Using the ingestor consumer

Use gluto docker and fill enviroment vars.

Select the backend using GLUTEMULO_BACKEND and specific vars for it (database, host, etc). You can select 2 backends: postgres or carto See Environ vars file example for complete list.

Then set:

  1. GLUTEMULO_INGESTOR_DATASET
    Table to upload data
  2. GLUTEMULO_INGESTOR_DATASET_COLUMNS
    Comma separted list of column names

Now, create the table on backend or set GLUTEMULO_INGESTOR_DATASET_DDL and GLUTEMULO_INGESTOR_DATASET_AUTOCREATE=False

Then configure ingestor for kafka. First read the python-kafka doc and then use the following vars:

  1. GLUTEMULO_INGESTOR_TOPIC
    Topic to use
  2. GLUTEMULO_INGESTOR_BOOTSTRAP_SERVERS
    List of servers to connect
  3. GLUTEMULO_INGESTOR_GROUP_ID
    Group id.
  4. GLUTEMULO_INGESTOR_AUTO_OFFSET_RESET
    latest or earliest.
  5. GLUTEMULO_INGESTOR_MAX_POLL_RECORDS
    The maximum number of records returned in a batch of messages
  6. GLUTEMULO_INGESTOR_FETCH_MIN_BYTES
    Minimum amount of data the server should return for a fetch request, otherwise wait up to fetch_max_wait_ms for more data to accumulate. Default: 1

For the docker, we include a example docker-compose file. Remember you can scale with same group_id

docker-compose scale gluto=3

Run flask demo

$ FLASK_ENV=development flask run
 * Environment: development
 * Debug mode: on
 * Running on http://127.0.0.1:5000/ (Press CTRL+C to quit)
 * Restarting with stat
 * Debugger is active!
 * Debugger PIN: 194-409-049

Test

$ http -j POST localhost:5000/v1/ uno=1 dos=2`
HTTP/1.0 201 CREATED
Content-Length: 13
Content-Type: text/html; charset=utf-8
Date: Thu, 02 May 2019 14:56:07 GMT
Server: Werkzeug/0.15.2 Python/3.7.2

DATA Received

Producer / Consumer

Kafka + json

Async producer:

from glutemulo.kafka.producer import JsonKafka
productor = JsonKafka(bootstrap_servers="localhost:9092")
future = productor.produce('simple-topic', dict(dos='BB'))

Consumer in batches:

from glutemulo.kafka.consumer import JsonKafka
consumer = JsonKafka('simple-topic', bootstrap_servers="localhost:9092")
for msg in consumer.consume():
    for msg in messages:
        print(msg)

Kafka + Avro

sync producer:

SCHEMA = {
    "type": "record",
    "name": "simpledata",
    "doc": "This is a sample Avro schema to get you started.",
    "fields": [
        {"name": "name", "type": "string"},
        {"name": "number1", "type": "int"},
    ],
}
SCHEMA_ID = 1
from glutemulo.kafka.producer import AvroKafka as Producer
productor = Producer(SCHEMA, SCHEMA_ID,bootstrap_servers="localhost:9092")
future = productor.produce('simple-topic-avro', dict(name='Un nombre', number1=10))

Consumer:

from glutemulo.kafka.consumer import AvroKafka as Consumer
consumer = Consumer('simple-topic-avro', SCHEMA, SCHEMA_ID, bootstrap_servers="localhost:9092")
for messages in consumer.consume():
    for msg in messages:
        print(msg)

For testing

You can setup a Kafka Consumer using the kafka-console-consumer script that comes with Kafka.
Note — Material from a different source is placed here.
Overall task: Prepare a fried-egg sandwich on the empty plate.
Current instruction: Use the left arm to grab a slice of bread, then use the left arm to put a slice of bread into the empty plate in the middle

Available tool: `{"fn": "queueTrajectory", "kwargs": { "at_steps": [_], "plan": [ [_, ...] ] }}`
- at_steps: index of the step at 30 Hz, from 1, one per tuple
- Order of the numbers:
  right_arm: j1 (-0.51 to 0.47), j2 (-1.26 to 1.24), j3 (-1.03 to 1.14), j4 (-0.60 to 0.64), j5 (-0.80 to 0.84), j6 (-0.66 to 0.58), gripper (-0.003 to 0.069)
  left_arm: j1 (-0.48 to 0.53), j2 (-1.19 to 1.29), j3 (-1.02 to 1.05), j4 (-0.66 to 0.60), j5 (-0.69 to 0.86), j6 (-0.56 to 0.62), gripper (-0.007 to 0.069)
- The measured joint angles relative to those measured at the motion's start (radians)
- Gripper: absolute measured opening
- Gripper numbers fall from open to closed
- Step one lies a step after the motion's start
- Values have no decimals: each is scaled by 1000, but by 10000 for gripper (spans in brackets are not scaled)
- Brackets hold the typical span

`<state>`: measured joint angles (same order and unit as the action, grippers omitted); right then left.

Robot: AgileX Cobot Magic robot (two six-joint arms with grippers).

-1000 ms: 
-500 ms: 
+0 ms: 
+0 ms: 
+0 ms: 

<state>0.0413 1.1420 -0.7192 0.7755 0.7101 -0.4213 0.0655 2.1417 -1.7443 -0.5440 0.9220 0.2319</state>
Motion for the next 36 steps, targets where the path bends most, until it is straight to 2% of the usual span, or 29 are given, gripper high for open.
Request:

$ bin/kafka-console-consumer.sh --bootstrap-server 192.168.1.240:9092 --topic pylog --from-beginning

this is an awsome log

Testing With KafkaCat

You ca use an application called KafkaCat.

After the application is installed we will run it in consumer mode (which is the default).

kafkacat -b 192.168.240.41:9092 -t one-test

This should not show anything yet because we haven't sent anything to our topic yet...

To send stuff we can copy any text file into our current directory and send it to our Kafka Topic. In another window, run the following command.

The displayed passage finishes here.